Fast Riemannian-manifold Hamiltonian Monte Carlo for hierarchical Gaussian-process models

TL;DR

This paper introduces an optimized Riemannian-manifold Hamiltonian Monte Carlo method that significantly improves inference efficiency for hierarchical Gaussian-process models, enabling practical analysis of complex real-world data.

Contribution

The study develops a novel optimization technique for RMHMC, enhancing its performance for hierarchical Gaussian-process models beyond existing libraries.

Findings

RMHMC effectively samples from complex posteriors

Improved computation order accelerates inference

Enables model evidence calculation in real-world data

Abstract

Hierarchical Bayesian models based on Gaussian processes are considered useful for describing complex nonlinear statistical dependencies among variables in real-world data.
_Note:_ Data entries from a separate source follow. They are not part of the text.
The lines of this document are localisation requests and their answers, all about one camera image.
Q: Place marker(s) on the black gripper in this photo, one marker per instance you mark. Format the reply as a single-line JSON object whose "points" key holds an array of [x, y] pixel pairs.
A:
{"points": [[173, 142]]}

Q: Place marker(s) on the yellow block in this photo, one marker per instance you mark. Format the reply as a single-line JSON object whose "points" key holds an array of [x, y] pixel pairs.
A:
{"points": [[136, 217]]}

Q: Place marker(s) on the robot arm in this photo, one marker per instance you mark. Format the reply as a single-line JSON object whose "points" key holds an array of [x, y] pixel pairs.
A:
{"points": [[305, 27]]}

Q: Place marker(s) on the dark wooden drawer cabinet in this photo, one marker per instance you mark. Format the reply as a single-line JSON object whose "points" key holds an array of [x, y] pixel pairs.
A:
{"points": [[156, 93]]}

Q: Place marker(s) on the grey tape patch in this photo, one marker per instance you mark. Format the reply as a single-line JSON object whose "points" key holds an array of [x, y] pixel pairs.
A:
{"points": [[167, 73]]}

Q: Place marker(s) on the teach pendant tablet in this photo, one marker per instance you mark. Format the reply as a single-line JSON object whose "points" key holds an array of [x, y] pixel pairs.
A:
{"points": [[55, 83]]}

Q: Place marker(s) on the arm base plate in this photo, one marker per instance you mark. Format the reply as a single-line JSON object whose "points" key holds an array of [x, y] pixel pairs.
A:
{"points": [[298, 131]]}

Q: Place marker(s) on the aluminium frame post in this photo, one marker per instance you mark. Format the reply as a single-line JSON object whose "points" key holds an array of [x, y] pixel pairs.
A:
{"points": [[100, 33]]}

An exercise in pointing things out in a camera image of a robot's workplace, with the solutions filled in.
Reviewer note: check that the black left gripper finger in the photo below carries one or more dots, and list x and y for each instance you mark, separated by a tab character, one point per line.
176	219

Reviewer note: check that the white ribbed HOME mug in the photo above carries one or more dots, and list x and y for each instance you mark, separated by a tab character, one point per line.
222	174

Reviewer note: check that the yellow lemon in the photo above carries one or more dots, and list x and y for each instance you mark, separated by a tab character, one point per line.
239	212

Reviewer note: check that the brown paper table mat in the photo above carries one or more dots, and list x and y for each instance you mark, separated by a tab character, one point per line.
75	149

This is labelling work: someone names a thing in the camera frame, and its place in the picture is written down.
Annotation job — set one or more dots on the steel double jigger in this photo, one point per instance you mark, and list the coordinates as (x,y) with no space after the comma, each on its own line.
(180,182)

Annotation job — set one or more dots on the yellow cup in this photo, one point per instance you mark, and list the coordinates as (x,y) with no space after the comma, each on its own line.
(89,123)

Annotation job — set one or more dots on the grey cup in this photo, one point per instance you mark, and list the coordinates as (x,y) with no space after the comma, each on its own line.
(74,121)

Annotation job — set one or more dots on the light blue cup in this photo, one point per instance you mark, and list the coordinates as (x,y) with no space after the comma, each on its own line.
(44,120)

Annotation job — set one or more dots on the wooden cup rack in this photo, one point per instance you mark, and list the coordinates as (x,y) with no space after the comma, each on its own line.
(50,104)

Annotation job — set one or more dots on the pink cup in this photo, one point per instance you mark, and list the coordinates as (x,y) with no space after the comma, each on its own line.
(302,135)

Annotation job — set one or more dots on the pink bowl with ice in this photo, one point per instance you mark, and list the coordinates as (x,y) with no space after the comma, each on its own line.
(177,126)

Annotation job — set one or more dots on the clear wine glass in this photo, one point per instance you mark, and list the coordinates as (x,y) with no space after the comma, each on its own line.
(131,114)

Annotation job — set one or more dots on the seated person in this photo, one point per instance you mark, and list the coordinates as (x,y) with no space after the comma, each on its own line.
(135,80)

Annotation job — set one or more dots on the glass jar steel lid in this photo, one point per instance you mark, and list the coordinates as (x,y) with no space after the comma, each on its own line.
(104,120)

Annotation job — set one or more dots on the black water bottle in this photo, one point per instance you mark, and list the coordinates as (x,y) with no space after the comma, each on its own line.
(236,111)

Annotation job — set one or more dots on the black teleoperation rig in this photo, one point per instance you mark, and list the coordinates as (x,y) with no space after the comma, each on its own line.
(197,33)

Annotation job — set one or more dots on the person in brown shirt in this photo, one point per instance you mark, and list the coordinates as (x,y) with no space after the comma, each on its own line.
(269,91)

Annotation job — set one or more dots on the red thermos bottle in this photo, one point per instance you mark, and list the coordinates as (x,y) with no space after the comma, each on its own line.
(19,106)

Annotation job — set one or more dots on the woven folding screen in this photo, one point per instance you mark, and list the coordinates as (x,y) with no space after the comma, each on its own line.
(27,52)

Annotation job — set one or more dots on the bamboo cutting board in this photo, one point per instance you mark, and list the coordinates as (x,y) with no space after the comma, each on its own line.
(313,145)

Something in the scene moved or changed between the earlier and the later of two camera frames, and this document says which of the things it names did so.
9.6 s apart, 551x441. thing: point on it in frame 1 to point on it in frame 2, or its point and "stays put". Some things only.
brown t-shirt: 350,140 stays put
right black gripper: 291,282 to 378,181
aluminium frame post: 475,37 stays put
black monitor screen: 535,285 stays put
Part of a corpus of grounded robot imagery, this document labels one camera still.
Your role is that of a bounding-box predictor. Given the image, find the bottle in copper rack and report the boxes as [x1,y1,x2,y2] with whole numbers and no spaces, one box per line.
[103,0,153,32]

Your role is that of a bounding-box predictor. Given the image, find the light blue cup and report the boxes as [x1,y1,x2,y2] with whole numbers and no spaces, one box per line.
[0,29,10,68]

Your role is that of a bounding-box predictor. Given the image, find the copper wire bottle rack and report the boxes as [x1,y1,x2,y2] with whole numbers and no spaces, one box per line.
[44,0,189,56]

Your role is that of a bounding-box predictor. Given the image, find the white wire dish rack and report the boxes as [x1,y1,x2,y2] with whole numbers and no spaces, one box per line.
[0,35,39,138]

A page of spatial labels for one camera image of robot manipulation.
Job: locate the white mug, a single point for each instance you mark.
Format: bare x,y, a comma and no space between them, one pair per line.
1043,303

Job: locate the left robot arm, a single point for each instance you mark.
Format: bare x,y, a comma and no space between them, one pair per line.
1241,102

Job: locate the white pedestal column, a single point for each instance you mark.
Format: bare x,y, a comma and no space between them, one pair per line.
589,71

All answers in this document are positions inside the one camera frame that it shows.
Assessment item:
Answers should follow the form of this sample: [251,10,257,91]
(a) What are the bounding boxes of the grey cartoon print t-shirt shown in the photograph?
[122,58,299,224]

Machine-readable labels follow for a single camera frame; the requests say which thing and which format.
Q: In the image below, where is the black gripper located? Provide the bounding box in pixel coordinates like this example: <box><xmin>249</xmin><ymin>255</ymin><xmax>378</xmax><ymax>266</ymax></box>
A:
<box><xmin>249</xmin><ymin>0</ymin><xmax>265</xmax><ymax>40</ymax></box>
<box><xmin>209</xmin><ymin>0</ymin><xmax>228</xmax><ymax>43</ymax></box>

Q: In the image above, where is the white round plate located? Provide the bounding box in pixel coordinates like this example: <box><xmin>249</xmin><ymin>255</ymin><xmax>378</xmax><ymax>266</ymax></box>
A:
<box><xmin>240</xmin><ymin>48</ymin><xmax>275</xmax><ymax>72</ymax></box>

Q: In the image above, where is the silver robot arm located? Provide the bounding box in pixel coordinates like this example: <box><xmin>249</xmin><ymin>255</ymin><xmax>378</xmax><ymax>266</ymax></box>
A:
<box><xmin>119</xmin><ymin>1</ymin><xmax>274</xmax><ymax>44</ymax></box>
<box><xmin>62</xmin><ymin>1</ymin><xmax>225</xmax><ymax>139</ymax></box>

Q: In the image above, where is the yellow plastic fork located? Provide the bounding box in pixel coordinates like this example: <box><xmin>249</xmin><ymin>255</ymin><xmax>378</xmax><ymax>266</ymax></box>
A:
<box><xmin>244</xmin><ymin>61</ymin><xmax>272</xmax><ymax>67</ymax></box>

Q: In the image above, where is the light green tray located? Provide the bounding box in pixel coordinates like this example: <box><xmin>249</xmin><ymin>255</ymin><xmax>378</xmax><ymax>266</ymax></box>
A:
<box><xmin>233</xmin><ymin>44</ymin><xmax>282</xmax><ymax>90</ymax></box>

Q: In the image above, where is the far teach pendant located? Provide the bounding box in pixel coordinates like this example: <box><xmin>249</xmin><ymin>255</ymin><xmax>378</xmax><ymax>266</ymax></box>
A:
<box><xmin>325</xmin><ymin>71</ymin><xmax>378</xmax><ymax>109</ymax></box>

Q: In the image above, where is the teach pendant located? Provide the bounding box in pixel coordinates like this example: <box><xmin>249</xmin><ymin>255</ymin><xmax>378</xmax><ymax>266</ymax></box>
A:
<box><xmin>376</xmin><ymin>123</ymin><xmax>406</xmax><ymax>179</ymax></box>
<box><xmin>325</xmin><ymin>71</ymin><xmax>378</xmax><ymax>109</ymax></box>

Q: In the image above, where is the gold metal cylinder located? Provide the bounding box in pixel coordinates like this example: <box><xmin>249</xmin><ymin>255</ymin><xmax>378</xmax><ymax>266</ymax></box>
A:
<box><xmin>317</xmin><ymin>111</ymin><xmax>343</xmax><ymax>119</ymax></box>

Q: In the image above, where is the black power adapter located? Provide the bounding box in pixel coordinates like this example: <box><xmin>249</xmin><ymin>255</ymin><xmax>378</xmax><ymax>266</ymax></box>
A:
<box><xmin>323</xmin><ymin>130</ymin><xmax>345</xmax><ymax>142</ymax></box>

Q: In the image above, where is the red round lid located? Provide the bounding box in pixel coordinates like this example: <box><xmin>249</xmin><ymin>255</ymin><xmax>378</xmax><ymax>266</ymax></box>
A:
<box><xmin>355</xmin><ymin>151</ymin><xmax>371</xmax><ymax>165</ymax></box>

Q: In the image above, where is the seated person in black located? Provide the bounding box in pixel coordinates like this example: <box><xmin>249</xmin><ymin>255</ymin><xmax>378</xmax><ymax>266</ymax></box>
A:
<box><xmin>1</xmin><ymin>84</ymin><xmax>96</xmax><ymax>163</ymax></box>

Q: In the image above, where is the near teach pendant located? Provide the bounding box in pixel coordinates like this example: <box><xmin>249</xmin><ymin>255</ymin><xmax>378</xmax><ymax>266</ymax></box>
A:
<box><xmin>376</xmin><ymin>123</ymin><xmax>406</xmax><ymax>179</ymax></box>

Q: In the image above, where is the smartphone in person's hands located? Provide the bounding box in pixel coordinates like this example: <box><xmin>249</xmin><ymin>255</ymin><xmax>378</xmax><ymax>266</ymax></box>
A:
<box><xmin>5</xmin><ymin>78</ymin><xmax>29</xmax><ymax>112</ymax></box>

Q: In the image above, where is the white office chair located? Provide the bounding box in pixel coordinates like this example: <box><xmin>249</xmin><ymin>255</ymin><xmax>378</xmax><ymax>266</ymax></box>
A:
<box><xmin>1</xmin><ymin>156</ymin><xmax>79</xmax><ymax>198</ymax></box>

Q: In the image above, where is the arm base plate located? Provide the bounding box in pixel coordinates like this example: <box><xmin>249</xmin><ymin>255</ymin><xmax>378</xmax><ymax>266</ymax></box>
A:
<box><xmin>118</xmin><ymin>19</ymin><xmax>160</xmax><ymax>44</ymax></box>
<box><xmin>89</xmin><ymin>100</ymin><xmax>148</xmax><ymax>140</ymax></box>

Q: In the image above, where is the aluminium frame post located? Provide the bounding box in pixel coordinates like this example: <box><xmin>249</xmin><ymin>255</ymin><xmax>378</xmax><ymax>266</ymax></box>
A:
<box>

However, effective Monte Carlo algorithms for inference with these models have not yet been established, except for several simple cases. In this study, we show that, compared with the slow inference achieved with existing program libraries, the performance of Riemannian-manifold Hamiltonian Monte Carlo (RMHMC) can be drastically improved by optimising the computation order according to the model structure and dynamically programming the eigendecomposition. This improvement cannot be achieved when using an existing library based on a naive automatic differentiator. We numerically demonstrate that RMHMC effectively samples from the posterior, allowing the calculation of model evidence, in a Bayesian logistic regression on simulated data and in the estimation of propensity functions for the American national medical expenditure data using several Bayesian multiple-kernel models. These results lay a foundation for implementing effective Monte Carlo algorithms for analysing real-world data with Gaussian processes, and highlight the need to develop a customisable library set that allows users to incorporate dynamically programmed objects and finely optimises the mode of automatic differentiation depending on the model structure.